| WHAT IS EXPECTED |
Every line in the data below that has the word "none" should be returned.

| RECORD SET |
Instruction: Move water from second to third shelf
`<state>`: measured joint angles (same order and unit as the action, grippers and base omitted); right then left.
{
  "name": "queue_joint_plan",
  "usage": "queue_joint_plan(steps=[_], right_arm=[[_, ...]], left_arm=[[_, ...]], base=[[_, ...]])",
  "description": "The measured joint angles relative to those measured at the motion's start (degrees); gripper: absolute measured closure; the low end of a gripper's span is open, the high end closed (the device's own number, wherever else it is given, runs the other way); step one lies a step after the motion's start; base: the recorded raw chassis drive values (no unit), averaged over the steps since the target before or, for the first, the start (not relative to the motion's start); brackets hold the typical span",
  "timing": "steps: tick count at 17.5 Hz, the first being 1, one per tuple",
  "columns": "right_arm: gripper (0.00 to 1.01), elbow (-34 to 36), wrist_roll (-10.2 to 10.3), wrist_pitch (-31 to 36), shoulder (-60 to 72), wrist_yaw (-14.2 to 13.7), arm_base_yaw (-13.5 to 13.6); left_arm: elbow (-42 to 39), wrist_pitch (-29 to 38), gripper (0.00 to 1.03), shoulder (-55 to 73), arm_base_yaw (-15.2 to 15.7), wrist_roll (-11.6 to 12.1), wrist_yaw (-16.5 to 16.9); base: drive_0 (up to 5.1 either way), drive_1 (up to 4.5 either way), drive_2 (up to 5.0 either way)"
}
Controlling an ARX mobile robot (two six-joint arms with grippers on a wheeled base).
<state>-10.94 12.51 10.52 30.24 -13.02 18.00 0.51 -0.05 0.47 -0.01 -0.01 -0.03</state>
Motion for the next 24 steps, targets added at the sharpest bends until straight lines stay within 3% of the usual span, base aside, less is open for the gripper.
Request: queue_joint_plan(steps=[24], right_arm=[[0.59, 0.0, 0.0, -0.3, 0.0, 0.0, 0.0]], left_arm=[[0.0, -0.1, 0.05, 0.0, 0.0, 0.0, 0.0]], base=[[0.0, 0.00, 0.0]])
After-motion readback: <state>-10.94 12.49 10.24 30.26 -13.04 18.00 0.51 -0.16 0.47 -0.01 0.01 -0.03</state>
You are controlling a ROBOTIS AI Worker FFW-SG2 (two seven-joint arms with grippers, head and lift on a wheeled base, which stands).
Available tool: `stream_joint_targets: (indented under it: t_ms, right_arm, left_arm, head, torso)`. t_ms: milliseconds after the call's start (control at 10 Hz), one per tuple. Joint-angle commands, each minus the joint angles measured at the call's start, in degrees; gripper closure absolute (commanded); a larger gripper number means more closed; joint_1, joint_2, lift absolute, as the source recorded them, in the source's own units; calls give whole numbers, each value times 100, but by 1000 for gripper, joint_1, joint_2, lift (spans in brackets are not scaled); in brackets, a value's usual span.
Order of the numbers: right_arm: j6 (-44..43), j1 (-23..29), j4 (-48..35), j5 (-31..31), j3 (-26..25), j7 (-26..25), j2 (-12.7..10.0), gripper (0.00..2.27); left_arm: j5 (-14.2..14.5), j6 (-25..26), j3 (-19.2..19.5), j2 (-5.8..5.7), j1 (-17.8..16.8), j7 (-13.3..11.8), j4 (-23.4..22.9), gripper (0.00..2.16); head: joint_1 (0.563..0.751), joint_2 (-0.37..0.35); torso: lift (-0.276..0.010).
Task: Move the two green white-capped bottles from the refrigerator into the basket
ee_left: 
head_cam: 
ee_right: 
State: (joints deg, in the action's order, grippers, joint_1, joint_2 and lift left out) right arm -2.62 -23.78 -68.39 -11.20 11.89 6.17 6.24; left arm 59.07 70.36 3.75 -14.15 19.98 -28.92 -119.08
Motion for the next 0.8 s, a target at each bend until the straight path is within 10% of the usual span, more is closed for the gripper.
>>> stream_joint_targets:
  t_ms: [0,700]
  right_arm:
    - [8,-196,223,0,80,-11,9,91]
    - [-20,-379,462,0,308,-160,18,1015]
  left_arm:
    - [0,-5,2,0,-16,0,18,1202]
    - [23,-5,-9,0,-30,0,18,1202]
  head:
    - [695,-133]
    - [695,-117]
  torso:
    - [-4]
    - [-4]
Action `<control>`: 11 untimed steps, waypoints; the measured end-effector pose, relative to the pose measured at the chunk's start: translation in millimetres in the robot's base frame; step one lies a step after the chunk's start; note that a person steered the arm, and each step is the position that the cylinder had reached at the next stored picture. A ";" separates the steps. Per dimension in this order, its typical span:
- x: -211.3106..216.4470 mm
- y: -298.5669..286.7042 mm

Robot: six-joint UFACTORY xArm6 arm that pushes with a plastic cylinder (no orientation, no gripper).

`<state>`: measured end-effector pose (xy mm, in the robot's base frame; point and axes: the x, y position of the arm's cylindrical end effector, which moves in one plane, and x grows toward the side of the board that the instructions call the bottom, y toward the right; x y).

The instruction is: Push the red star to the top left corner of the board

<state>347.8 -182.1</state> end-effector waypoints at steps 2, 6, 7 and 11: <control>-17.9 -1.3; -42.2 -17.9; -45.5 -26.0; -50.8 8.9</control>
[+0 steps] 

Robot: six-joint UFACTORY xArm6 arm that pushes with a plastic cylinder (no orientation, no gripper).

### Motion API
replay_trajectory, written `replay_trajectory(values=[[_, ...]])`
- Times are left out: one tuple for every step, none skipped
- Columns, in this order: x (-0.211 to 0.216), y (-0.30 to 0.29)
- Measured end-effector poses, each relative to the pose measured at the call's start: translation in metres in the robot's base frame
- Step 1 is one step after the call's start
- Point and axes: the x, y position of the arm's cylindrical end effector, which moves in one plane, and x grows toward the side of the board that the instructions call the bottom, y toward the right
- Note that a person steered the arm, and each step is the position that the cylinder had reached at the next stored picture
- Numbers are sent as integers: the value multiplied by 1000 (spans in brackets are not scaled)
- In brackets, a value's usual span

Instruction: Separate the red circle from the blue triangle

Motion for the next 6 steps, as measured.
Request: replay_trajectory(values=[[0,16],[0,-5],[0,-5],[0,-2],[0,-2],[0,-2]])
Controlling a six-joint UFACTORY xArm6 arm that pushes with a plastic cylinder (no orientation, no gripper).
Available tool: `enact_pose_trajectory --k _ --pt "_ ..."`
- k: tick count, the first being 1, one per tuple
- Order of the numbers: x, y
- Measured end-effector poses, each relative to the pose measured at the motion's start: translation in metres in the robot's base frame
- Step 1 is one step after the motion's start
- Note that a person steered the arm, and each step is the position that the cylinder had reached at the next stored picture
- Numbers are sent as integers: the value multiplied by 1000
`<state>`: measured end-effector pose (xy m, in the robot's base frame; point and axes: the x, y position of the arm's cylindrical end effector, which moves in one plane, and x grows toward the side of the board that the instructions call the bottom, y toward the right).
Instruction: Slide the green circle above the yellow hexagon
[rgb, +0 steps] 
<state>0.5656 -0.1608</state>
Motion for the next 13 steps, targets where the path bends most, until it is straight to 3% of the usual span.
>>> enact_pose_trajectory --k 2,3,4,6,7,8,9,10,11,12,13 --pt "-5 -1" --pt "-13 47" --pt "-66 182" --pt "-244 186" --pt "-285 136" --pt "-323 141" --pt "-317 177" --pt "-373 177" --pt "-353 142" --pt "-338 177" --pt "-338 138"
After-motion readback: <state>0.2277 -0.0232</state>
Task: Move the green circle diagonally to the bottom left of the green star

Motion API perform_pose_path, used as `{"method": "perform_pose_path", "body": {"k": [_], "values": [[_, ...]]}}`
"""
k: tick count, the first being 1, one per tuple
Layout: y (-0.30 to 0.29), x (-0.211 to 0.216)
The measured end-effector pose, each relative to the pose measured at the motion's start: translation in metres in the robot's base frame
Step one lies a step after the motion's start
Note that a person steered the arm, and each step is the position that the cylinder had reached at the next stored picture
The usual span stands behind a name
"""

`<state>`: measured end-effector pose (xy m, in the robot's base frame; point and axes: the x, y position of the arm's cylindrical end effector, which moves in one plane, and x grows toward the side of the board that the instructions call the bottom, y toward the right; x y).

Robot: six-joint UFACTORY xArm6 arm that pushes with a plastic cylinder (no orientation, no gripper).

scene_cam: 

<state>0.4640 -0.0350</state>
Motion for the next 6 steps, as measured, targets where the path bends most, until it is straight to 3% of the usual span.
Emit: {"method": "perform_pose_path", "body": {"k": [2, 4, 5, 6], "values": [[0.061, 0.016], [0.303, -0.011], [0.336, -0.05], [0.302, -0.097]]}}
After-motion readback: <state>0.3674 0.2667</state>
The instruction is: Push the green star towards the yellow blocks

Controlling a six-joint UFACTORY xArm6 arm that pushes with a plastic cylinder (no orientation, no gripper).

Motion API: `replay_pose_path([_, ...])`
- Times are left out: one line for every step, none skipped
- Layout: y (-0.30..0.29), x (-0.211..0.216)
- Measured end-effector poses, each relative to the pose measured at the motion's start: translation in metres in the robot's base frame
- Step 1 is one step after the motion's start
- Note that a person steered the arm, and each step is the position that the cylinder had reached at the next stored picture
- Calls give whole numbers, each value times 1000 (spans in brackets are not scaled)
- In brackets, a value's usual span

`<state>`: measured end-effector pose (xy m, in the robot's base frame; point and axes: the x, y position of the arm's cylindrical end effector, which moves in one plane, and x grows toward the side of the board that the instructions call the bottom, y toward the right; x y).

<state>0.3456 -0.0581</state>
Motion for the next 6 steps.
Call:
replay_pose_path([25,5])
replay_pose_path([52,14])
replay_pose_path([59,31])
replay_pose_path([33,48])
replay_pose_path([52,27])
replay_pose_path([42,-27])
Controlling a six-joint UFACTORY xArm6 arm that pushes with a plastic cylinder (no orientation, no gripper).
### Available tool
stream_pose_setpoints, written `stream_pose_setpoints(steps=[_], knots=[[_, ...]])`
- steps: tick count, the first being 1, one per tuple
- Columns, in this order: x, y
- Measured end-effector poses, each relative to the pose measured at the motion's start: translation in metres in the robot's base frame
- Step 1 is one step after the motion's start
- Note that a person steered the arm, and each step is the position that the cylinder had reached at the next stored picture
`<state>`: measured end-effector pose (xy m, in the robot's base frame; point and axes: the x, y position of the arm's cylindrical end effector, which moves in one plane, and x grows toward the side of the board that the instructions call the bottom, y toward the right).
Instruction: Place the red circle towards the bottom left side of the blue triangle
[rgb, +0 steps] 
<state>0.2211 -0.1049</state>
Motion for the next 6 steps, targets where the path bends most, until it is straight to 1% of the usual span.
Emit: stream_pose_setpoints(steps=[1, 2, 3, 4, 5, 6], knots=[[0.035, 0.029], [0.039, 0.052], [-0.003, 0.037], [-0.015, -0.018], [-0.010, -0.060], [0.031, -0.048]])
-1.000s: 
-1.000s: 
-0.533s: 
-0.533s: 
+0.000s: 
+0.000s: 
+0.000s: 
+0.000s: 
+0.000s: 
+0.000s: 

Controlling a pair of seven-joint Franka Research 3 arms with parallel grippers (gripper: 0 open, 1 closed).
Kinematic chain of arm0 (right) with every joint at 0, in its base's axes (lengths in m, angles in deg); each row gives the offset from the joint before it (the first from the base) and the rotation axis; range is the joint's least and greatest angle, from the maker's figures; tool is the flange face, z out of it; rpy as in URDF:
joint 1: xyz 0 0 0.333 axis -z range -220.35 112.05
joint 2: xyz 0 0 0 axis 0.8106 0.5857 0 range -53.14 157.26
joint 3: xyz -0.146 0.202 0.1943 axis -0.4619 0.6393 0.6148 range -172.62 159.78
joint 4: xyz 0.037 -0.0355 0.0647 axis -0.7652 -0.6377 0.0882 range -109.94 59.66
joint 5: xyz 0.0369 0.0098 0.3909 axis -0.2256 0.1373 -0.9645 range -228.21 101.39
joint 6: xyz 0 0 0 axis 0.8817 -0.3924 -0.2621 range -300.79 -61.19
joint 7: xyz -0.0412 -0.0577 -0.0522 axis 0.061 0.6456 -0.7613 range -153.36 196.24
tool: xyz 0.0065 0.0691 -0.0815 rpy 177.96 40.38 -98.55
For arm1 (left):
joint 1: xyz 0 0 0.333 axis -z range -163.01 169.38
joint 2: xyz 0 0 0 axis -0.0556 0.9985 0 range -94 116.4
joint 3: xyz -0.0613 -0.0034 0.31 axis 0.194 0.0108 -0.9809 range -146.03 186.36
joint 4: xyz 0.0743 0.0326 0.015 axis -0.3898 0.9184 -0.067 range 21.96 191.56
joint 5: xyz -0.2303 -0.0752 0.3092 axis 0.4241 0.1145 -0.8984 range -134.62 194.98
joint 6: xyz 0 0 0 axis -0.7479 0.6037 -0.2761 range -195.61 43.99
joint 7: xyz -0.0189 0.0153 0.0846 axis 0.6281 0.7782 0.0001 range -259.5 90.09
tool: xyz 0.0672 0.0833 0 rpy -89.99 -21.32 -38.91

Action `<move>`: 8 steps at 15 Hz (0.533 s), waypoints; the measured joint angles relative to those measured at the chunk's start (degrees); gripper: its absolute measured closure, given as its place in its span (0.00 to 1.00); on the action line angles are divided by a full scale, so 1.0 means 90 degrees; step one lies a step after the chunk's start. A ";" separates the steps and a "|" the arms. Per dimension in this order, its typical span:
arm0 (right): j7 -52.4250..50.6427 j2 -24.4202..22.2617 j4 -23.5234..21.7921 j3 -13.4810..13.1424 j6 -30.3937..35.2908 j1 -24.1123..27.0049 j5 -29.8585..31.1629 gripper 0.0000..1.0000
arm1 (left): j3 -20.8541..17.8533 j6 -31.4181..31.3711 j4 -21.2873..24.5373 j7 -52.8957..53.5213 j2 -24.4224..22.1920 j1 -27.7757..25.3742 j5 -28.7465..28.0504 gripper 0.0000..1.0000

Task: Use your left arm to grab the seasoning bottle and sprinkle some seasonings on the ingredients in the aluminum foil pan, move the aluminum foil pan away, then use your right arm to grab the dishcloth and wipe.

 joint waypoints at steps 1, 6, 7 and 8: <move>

| SOLUTION |
- Times are left out: one tuple for every step, none skipped
- Times are left out: one line for every step, none skipped

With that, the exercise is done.